**Work task**
Whenever a line of the entries below holds the string "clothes", copy that line and return it.

*** Opening of Working data ***

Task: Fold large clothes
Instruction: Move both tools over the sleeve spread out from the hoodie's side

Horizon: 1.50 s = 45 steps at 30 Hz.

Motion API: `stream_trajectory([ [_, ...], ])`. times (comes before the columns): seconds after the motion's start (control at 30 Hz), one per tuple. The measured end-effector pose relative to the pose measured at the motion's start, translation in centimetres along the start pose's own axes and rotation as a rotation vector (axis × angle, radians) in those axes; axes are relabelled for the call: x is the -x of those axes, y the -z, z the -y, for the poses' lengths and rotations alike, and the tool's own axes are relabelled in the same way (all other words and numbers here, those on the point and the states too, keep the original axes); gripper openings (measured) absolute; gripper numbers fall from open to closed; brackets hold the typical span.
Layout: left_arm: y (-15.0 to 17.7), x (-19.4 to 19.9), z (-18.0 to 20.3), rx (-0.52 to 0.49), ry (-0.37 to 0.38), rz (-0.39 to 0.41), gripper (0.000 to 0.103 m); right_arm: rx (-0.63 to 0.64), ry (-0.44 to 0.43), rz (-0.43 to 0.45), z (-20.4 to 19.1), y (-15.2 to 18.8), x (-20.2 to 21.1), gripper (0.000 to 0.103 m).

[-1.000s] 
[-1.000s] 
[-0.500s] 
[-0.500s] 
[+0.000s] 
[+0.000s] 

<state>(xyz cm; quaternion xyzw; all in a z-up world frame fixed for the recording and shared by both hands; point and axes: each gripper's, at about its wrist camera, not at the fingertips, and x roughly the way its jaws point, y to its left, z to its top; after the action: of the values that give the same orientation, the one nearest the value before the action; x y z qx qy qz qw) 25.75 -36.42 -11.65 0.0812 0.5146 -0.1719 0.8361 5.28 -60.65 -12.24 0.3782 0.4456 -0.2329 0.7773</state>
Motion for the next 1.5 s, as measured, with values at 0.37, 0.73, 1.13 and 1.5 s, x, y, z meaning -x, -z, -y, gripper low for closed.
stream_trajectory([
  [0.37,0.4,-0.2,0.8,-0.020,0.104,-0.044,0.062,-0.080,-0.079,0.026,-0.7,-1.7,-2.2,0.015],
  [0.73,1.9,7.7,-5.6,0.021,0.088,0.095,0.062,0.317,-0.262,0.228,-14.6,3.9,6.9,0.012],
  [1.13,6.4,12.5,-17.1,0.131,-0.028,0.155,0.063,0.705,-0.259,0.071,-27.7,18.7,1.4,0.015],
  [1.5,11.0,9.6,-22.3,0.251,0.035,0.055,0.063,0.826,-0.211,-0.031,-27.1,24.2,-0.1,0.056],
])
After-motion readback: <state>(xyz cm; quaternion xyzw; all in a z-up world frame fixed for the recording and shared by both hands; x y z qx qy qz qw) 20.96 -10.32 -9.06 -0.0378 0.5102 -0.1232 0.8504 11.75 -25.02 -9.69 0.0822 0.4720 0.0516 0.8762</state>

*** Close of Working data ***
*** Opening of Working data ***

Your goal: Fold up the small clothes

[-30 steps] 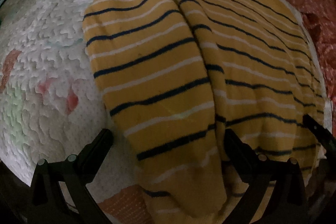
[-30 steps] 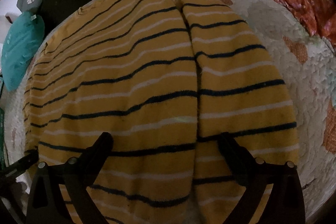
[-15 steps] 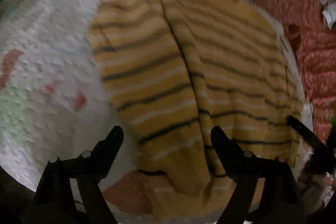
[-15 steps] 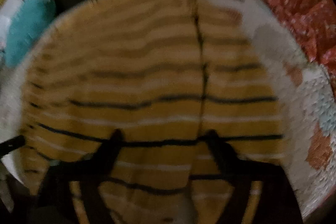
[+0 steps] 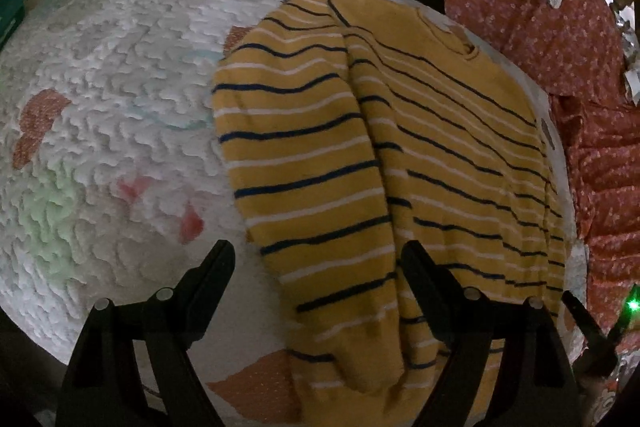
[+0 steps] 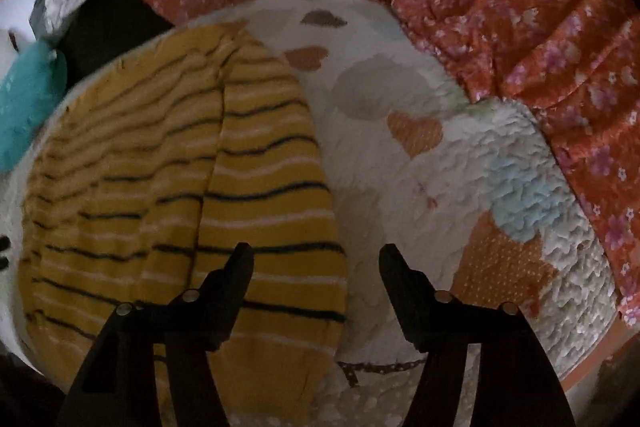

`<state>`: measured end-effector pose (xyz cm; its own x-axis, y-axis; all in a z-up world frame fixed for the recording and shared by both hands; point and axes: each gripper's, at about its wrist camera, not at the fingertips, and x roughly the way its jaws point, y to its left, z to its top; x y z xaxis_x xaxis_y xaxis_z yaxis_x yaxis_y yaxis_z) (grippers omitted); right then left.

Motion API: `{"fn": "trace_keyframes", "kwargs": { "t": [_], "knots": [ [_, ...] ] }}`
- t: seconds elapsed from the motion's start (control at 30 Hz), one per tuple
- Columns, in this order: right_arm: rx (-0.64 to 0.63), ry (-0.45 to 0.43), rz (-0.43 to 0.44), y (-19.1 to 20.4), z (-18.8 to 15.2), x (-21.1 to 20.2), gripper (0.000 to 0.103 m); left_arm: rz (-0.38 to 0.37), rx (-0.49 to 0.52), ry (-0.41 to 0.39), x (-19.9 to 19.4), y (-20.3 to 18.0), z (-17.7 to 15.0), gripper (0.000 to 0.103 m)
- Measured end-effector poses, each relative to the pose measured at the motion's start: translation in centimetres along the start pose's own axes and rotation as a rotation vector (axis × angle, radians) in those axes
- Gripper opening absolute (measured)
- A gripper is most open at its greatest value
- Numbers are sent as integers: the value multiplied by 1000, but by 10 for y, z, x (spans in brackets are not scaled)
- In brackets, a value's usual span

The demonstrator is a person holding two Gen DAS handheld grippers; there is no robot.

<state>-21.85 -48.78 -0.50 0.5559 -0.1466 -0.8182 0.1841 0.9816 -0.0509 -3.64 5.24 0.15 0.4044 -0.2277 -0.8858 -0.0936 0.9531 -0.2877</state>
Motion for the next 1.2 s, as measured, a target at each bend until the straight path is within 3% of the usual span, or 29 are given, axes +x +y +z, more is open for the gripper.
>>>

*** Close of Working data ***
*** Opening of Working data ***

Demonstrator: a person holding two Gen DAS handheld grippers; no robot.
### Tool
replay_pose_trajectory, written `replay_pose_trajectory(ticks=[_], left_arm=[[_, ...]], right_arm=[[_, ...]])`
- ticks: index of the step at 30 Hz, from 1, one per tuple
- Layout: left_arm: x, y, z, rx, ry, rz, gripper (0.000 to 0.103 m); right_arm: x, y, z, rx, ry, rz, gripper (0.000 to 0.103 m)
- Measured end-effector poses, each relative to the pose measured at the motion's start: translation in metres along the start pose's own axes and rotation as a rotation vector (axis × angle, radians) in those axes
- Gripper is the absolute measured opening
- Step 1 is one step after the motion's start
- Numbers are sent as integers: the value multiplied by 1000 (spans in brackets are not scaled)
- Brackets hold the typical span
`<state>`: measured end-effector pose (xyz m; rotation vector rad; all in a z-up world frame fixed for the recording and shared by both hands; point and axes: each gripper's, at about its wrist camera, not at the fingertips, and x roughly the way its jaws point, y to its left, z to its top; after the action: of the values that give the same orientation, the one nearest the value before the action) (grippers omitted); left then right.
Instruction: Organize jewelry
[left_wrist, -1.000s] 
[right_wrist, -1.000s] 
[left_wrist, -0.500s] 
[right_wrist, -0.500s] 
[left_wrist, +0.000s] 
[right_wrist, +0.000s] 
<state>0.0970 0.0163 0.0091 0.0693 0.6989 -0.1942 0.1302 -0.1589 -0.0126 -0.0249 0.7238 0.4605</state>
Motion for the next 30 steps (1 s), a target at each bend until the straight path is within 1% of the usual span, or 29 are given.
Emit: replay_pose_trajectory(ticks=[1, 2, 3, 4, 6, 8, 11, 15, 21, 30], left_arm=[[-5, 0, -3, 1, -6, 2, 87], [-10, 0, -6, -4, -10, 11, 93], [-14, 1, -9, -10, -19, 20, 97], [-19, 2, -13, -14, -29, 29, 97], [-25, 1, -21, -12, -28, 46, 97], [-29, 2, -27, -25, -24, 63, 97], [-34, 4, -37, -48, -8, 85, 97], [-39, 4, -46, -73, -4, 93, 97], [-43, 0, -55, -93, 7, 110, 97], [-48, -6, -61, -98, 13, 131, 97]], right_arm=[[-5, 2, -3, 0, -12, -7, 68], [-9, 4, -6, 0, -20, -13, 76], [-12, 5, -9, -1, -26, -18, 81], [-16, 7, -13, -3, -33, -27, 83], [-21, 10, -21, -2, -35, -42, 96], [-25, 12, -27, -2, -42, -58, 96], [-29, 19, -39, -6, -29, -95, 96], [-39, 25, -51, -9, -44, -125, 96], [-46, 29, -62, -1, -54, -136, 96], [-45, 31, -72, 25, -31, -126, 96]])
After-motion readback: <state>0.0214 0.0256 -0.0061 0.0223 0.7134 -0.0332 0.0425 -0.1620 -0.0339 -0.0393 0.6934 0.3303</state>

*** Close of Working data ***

**Solution**
Task: Fold large clothes
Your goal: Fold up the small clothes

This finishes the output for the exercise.